– Снежный почтальон! – в ужасе прошептал Даня. Такое чудо он видел впервые, но знал, что тому, кто его увидел, ничего хорошего ждать не стоит.

Почтальон открыл сумку, вынул из нее белый конверт, а затем подошел к окну, вытянул руку и… та прошла сквозь стекло! Попав в тепло, кисть отвалилась, будто граница холода и тепла сработала как гильотина. Почтальон, впрочем, встретил потерю совершенно бесстрастно, ни одним жестом не показав, что ему больно или хотя бы обидно. Он сделал несколько шагов назад, крутанулся, и на его месте вновь возник вихрь. Тот быстро двинулся дальше, а потом и вовсе распался, вернув на прежнее место молодую березку. Правда, теперь деревце стояло совершенно голым – в отличие от соседних, на нем не было даже хлопьев снега. Одна из нижних ветвей оказалась обрезана посередине, словно только что ее отпилили острой ножовкой.

Даня опустил голову и увидел на полу белое пятно. Это был тот самый конверт, который принес почтальон. Вокруг бумаги быстро высыхала вода.

– Совсем плохо, – сказал самому себе Даня.

Вставать расхотелось. Последние силы куда-то пропали. Стало так тяжело, будто разом на мальчика взвалили мешки с чем-то тяжелым.
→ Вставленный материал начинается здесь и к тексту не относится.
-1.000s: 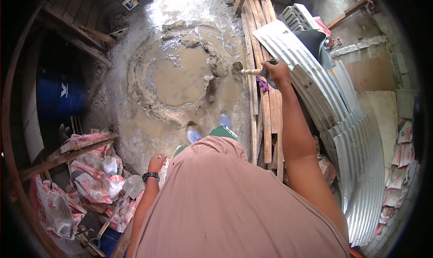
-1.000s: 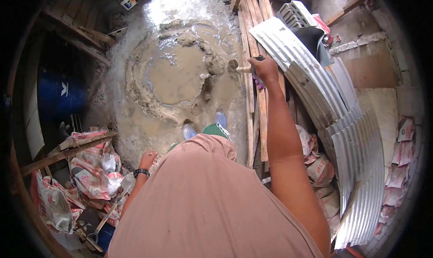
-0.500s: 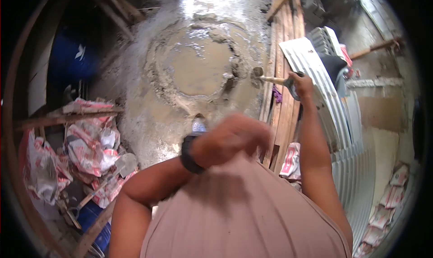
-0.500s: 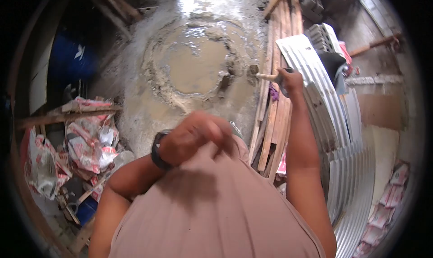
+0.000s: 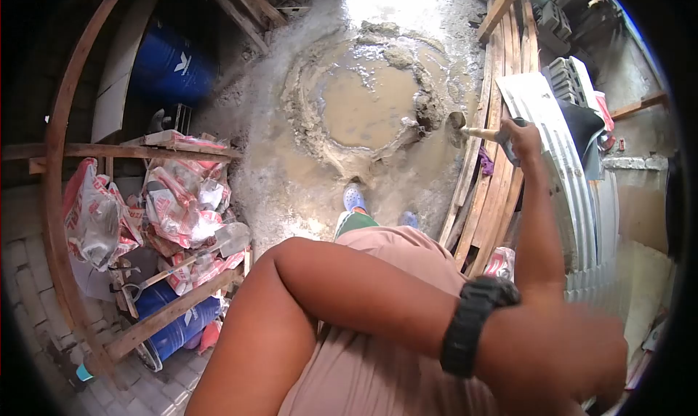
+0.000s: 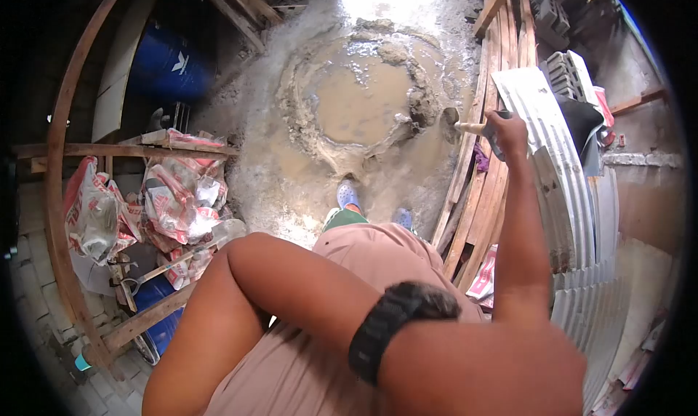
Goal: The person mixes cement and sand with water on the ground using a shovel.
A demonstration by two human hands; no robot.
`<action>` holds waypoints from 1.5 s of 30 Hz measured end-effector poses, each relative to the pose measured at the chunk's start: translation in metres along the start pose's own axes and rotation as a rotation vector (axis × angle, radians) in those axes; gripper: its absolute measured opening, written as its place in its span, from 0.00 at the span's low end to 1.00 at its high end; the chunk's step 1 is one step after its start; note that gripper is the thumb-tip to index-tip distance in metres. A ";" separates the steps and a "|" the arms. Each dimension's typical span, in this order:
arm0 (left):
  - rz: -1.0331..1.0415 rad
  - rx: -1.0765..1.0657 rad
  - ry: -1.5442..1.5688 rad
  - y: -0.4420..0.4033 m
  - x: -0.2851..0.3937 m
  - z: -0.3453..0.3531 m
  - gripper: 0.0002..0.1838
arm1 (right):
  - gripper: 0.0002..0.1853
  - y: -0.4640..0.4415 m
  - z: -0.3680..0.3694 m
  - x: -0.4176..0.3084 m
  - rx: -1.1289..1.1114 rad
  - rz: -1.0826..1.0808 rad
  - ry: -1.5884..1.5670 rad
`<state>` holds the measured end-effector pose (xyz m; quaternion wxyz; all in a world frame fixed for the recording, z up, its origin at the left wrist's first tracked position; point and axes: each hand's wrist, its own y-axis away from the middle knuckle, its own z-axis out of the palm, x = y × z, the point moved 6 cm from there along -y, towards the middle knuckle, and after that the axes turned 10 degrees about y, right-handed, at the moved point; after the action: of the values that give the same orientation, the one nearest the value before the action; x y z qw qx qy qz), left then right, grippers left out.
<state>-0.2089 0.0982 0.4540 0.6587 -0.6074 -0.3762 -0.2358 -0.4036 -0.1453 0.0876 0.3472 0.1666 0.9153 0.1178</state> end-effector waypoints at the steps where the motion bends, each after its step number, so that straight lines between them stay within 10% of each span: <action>1: -0.001 -0.013 0.001 0.001 -0.018 0.006 0.30 | 0.24 -0.002 -0.002 0.012 0.010 0.003 -0.008; 6: -0.583 0.501 -0.231 0.100 -0.168 -0.022 0.15 | 0.22 0.005 -0.025 0.047 0.119 -0.151 0.160; 11: -1.227 0.838 -0.665 0.368 -0.282 0.037 0.26 | 0.22 0.020 -0.047 0.062 0.079 -0.188 0.119; 14: -1.627 1.079 -0.441 0.495 -0.283 0.128 0.33 | 0.24 0.019 -0.056 0.074 0.065 -0.189 0.112; 17: -1.691 1.423 -0.117 0.582 -0.273 0.232 0.18 | 0.23 0.015 -0.059 0.081 0.022 -0.159 0.065; 20: -1.893 1.316 -0.060 0.642 -0.282 0.305 0.15 | 0.19 0.015 -0.068 0.073 0.055 -0.197 0.027; 23: -1.557 1.838 0.149 0.606 -0.274 0.305 0.21 | 0.20 0.002 -0.075 0.070 0.044 -0.175 -0.004; 34: -1.328 1.752 -0.033 0.547 -0.289 0.174 0.23 | 0.23 -0.012 -0.078 0.044 0.041 -0.201 0.165; 45: -1.472 1.775 0.068 0.574 -0.286 0.200 0.21 | 0.21 0.015 -0.067 0.058 0.001 -0.157 0.143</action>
<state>0.0161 0.3386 -0.1314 0.5668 0.4430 -0.6549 -0.2316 -0.4856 -0.1157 0.1069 0.2890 0.0858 0.9481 0.1012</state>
Он робко огляделся вокруг – надеясь, что рядом окажется еще один ребенок, которому могло быть адресовано это письмо. Но все дети бегали где-то далеко, а прямо здесь и сейчас Даня был абсолютно один. Письмо предназначалось именно ему – других вариантов не было.

Когда оно высохло, на бумаге проступила синяя печать с головой оленя в широком круге, похожем на половину колеса от древней кареты. Письмо было от родителей. Официальный характер сообщения от предков не оставлял никакой надежды, что новость будет радостной или хотя бы нейтральной.


Глава 2. Рыжий шарик и черные щупальца

Письма от тех, кто называл Даню «своим дорогим сыночком», приходили регулярно, хотя и очень редко – два, от силы три раза в год. Перед Рождеством таинственные предки, которых он не помнил даже в лицо, в преамбуле традиционно писали, как они сожалеют, что мальчик не сидит рядом с ними в такой прекрасный момент. Тон остальной части письма был еще более деловым и прохладным. В ней они побуждали мальчика усердно заниматься, радовать учителей и воспитателей. Однако и таким словам Даня был очень рад, ведь он полагал, что именно так должны общаться с наследником строгие взрослые волшебники.

С каждым разом письма становились всё короче, но неизменно заканчивались выражением надежды, что недуг у мальчика скоро пройдет, после чего большая и дружная семья самых родовитых ведунов древнего Можайска будет рада видеть его на фамильном обеде в День весеннего равноденствия. Правда, за все время переписки ни разу не говорилось ни о времени, ни о точном месте, где проходит такой желанный праздник.

Письмо, которое сейчас держал в руках Даня, не было похоже на предыдущие, и это настораживало. Рядом с фамильным гербом стоял незнакомый красный штамп со змеем, обернувшимся вокруг меча. В верхнем правом углу довольно корявым почерком – каким обычно пишут врачи и бюрократы – было написано «согласовано» и проставлено… сегодняшнее число? Даня бросил взгляд на календарь, который висел недалеко от него на стене, и кивнул своей догадке. Все верно. 25 декабря – день начала длинной череды замечательных дат, включавших оба Рождества – католическое и православное, и оба Новых года. Ведь парадоксальный Старый Новый год в России тоже считался праздником, хотя и не формальным.

С трепетом он раскрыл конверт и, прочитав письмо довольно бегло, ведь читать мальчик научился рано, опустил руки. Председатель Родительского комитета, надзирающий за их волшебной школой, официальным тоном сообщал, что родители больше не смогут ни навещать его (хотя они ни разу этого и не сделали), ни писать ему. Рождественские подарки тоже будут прекращены. Отныне и навеки, поскольку к десяти годам его талант волшебника так и не раскрылся.